→ **Problem statement**: Leaving out the pictures, retype exactly the lines from the one holding "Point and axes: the" through the end of the material.
——
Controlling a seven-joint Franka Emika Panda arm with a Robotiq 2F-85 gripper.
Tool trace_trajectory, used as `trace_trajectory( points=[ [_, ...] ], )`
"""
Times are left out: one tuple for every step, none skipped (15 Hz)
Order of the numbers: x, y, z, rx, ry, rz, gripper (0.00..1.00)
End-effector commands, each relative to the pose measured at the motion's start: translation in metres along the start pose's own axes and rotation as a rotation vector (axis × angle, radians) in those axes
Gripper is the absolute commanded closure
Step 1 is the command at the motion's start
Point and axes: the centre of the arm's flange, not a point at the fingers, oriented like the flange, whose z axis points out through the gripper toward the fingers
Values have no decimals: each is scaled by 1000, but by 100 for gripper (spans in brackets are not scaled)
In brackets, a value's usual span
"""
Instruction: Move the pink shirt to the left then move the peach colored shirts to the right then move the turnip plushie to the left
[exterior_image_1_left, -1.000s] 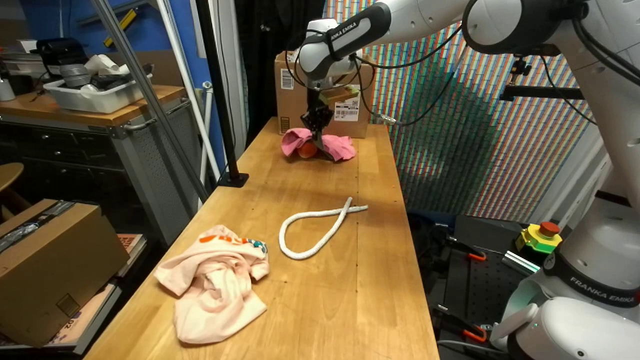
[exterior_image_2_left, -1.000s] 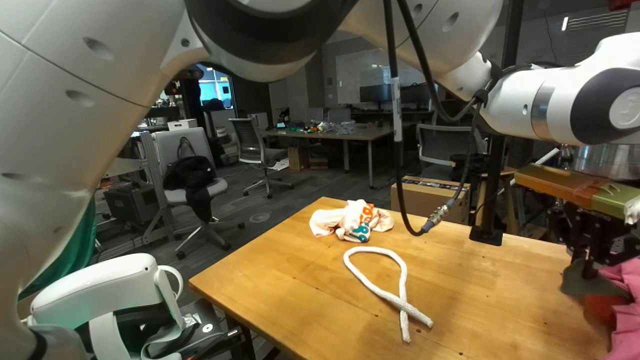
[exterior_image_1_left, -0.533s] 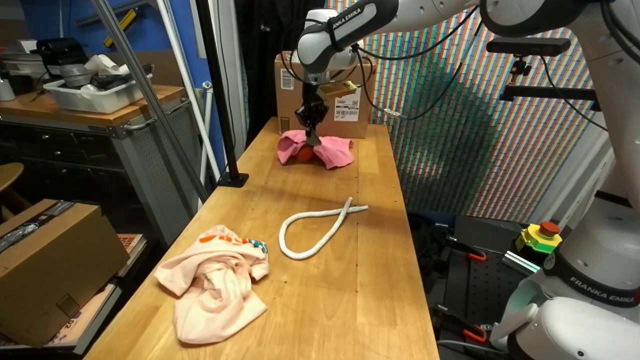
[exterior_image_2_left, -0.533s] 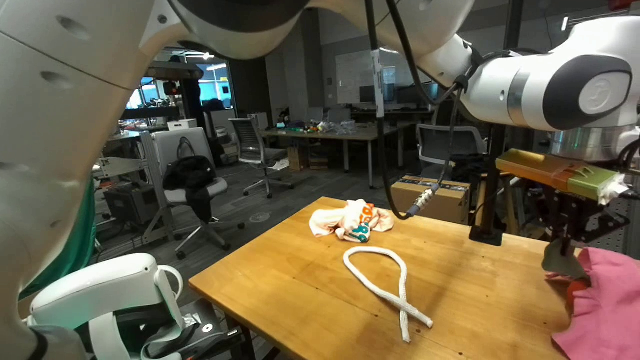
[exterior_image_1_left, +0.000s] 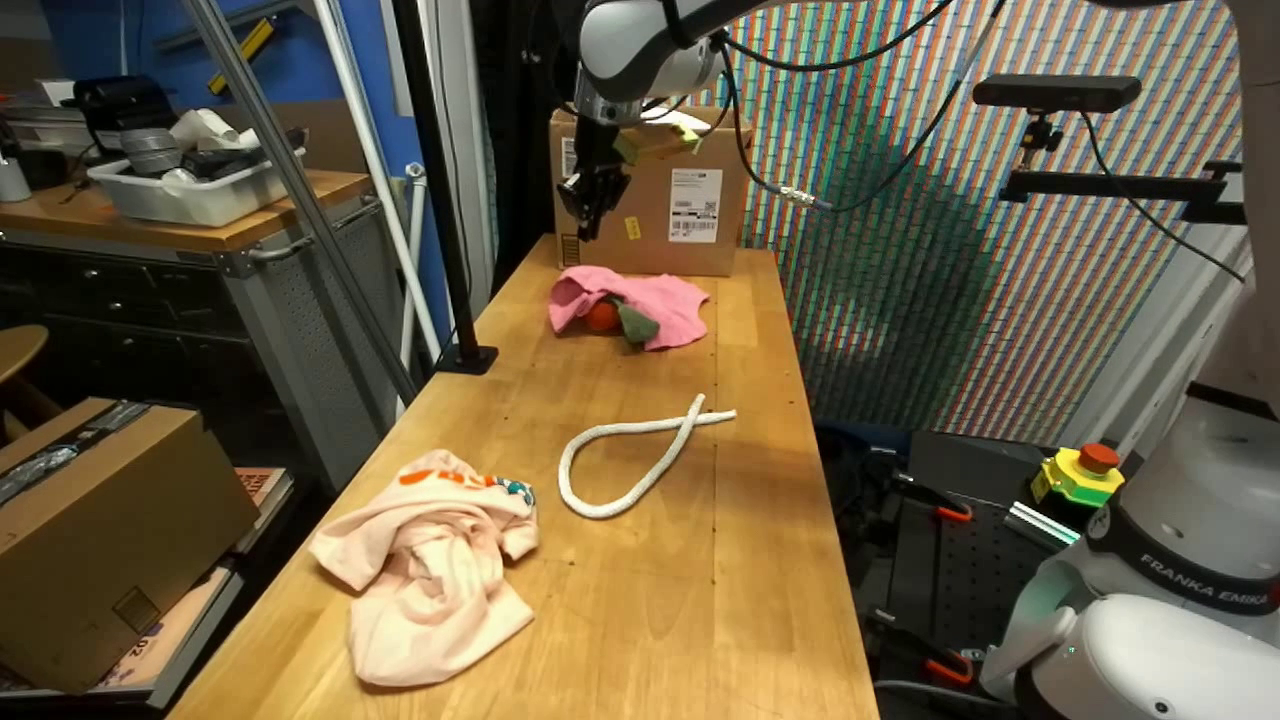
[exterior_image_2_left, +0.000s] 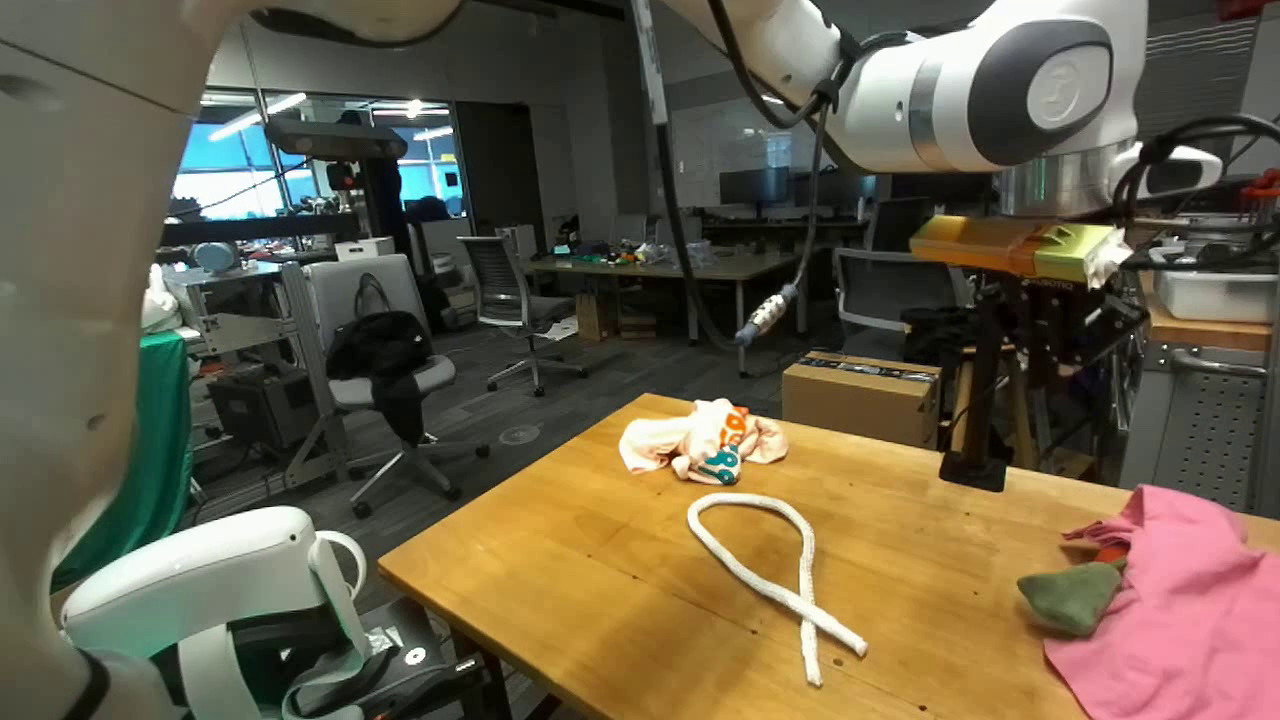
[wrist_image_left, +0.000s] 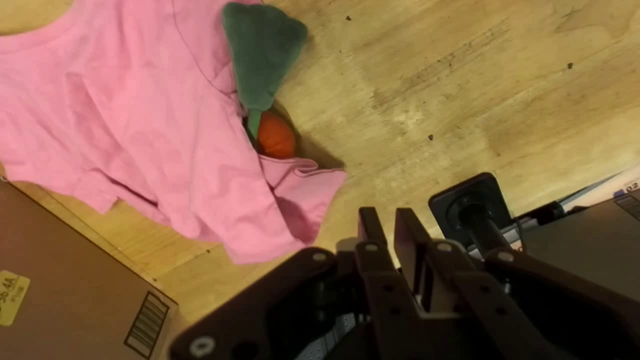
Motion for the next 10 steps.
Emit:
trace_trajectory(
  points=[
    [-18,-10,-38,-7,78,-6,83],
    [-19,-9,-40,-13,82,-7,84],
    [-20,-8,-41,-20,77,-12,85],
    [-20,-5,-38,-29,62,-11,86],
    [-20,-1,-32,-45,49,-5,60],
    [-20,3,-23,-59,20,-5,61],
    [-21,7,-14,-73,-4,-6,60],
    [-22,10,-5,-85,-24,-6,53],
    [-23,12,9,-101,-48,-7,45],
    [-24,15,20,-113,-68,-13,38]
  ],
)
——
→ **Solution to this exercise**:
Point and axes: the centre of the arm's flange, not a point at the fingers, oriented like the flange, whose z axis points out through the gripper toward the fingers
Values have no decimals: each is scaled by 1000, but by 100 for gripper (spans in brackets are not scaled)
In brackets, a value's usual span
"""
Instruction: Move the pink shirt to the left then move the peach colored shirts to the right then move the turnip plushie to the left
[exterior_image_1_left, -1.000s] 
[exterior_image_2_left, -1.000s] 
[exterior_image_1_left, -0.533s] 
[exterior_image_2_left, -0.533s] 
[exterior_image_1_left, +0.000s] 
[exterior_image_2_left, +0.000s] 
[wrist_image_left, +0.000s] 
Motion for the next 10 steps.
Emit:
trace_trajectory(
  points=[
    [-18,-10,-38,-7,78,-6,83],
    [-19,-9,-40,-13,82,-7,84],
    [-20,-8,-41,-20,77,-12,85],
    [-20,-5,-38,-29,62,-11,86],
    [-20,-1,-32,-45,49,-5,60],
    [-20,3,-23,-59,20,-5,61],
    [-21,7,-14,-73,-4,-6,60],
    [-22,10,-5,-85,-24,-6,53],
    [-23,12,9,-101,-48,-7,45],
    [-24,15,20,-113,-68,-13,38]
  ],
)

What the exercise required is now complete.